### ABOUT THIS EXERCISE
Find every line in the data that contains the word "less". Return each of those lines.

>>>>>

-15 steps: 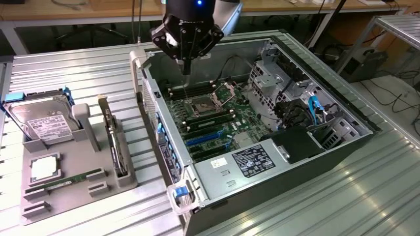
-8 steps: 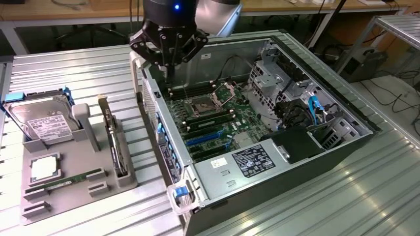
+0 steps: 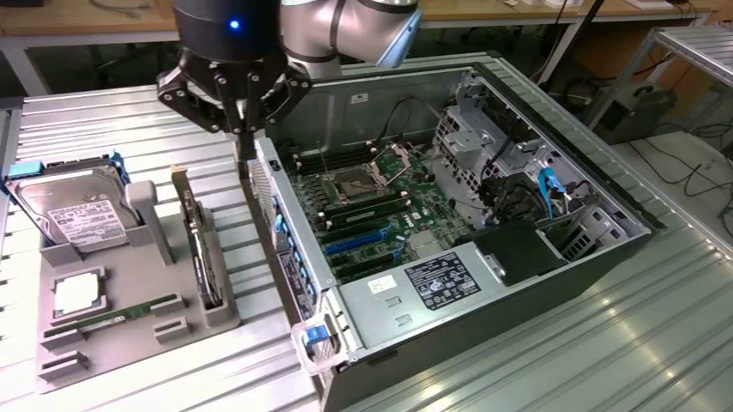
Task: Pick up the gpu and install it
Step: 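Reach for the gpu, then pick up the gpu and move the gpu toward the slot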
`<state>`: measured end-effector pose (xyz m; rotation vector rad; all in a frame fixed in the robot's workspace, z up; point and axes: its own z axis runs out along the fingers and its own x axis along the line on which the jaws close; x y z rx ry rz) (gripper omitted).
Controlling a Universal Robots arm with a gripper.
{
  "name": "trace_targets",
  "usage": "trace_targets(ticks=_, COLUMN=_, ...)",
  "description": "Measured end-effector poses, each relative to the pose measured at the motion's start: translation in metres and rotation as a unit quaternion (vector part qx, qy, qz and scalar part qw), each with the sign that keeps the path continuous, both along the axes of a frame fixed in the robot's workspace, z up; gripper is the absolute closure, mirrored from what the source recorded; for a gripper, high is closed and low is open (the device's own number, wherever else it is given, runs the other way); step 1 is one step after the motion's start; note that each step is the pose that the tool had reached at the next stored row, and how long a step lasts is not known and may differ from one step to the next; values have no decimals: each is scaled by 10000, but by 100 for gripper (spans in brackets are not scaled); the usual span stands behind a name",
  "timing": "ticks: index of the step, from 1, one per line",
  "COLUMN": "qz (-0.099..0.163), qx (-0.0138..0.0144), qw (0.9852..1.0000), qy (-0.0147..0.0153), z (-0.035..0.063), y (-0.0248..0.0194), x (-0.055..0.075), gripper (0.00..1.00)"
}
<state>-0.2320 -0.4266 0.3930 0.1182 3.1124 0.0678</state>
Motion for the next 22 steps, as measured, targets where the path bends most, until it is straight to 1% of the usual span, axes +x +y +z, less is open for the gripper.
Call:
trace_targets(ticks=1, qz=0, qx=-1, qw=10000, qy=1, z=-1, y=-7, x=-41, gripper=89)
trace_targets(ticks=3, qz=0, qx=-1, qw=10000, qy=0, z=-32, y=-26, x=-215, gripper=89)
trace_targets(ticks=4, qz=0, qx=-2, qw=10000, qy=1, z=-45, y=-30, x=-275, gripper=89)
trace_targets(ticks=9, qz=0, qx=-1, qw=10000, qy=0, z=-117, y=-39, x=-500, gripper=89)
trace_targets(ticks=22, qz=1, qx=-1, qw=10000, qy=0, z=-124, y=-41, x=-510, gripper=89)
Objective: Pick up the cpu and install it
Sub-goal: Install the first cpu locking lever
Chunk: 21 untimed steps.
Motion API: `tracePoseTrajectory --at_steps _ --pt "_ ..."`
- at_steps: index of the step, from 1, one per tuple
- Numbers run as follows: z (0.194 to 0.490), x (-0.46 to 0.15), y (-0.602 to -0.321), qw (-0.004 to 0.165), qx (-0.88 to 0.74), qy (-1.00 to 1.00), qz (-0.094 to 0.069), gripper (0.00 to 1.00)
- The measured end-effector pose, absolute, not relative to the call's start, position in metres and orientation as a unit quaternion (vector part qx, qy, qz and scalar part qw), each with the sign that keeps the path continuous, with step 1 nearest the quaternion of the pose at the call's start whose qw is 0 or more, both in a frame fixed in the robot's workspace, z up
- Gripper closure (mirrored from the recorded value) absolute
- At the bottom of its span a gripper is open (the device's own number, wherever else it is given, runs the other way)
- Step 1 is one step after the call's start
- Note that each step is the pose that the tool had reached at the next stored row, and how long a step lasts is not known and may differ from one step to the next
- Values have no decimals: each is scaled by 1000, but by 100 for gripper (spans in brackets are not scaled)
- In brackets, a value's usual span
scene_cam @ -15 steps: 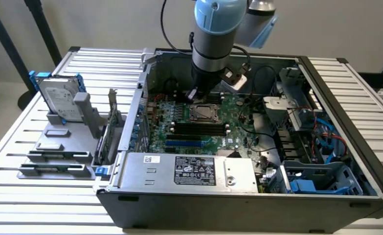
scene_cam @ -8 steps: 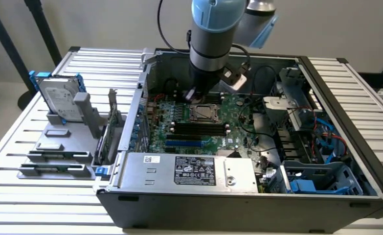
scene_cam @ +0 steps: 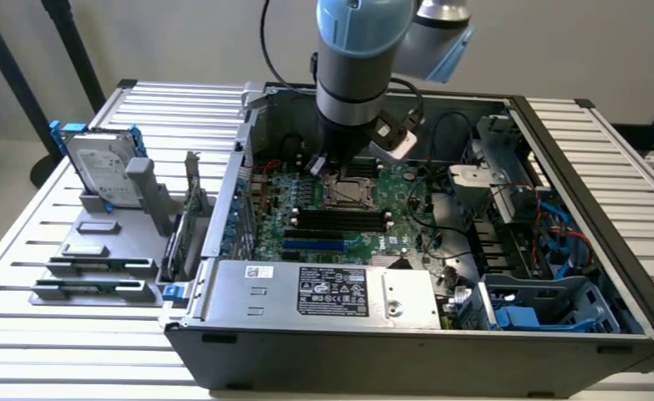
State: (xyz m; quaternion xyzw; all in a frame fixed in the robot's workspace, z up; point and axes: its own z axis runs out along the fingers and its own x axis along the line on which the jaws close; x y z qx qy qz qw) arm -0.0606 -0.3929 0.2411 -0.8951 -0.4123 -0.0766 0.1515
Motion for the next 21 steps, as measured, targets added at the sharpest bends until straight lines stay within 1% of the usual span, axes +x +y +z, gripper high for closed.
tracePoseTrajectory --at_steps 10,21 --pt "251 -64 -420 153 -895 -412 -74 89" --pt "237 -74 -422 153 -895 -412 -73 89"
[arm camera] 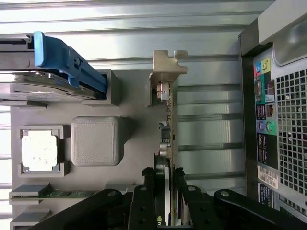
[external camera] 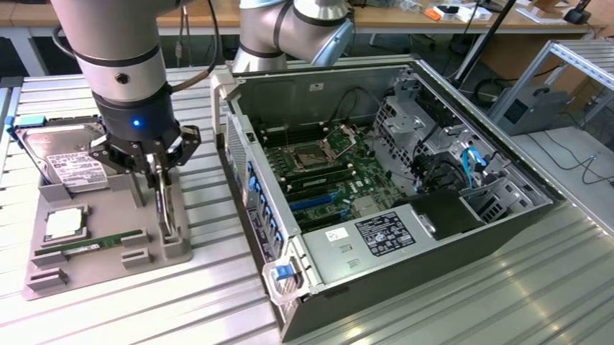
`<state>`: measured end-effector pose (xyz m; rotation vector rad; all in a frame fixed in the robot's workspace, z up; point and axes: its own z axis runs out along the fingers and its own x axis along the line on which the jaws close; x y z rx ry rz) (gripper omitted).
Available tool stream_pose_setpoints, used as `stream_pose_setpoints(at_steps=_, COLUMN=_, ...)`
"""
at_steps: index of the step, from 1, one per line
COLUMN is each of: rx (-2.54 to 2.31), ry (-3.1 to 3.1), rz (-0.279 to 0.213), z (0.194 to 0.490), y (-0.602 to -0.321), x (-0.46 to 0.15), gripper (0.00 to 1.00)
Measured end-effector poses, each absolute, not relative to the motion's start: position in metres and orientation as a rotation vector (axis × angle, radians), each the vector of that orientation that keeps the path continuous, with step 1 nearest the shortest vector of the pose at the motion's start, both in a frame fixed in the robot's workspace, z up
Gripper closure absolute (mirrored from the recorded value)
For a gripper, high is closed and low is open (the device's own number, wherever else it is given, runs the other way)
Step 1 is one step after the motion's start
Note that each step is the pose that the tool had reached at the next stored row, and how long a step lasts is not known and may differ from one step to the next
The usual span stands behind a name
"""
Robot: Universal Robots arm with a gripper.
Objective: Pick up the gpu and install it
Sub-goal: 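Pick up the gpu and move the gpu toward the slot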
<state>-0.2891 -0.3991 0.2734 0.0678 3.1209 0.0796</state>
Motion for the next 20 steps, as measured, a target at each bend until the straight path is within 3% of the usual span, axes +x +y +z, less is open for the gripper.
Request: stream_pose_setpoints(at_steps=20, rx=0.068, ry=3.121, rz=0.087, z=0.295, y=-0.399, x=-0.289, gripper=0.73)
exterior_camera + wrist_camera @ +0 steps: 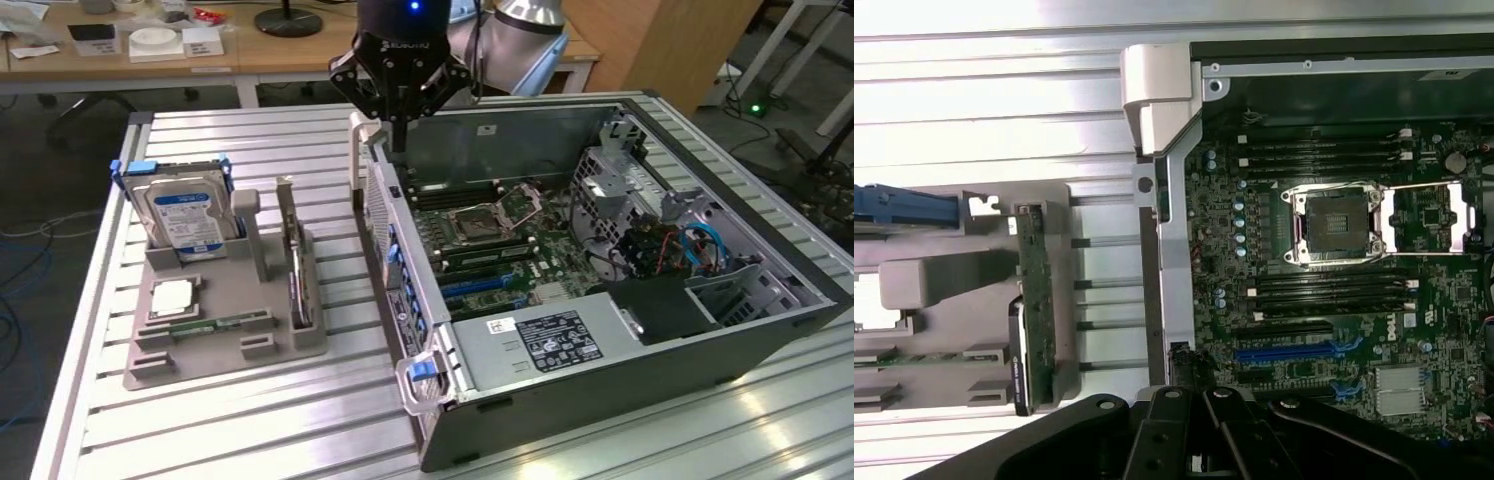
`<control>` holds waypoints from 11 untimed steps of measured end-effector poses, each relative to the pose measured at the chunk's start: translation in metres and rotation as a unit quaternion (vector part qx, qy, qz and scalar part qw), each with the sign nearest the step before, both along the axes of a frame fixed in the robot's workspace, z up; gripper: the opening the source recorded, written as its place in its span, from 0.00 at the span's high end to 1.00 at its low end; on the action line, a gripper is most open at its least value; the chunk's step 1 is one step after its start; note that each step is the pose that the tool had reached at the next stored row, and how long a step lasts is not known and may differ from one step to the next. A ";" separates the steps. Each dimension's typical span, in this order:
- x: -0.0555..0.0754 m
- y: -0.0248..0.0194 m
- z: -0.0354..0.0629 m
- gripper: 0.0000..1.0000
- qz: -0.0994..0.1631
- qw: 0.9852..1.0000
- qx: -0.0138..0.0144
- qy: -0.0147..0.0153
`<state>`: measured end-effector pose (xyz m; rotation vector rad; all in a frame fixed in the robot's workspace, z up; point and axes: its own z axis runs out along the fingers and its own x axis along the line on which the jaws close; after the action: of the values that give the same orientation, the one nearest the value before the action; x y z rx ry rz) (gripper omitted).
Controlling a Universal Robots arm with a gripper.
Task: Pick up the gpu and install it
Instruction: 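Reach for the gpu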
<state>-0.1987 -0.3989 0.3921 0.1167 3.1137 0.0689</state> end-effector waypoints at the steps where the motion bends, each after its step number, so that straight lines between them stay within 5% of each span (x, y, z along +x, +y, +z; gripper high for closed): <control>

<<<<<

### RESULT OF THE TASK
Motion for the next 22 steps, as measured, targets where the path bends most, until it is straight to 1% of the usual span, axes +x +y +z, less is open for the gripper.
Motion for the next 20 steps, as measured, a target at each bend until the straight path is within 3% of the usual span, axes +x +y +z, less is open for the gripper.

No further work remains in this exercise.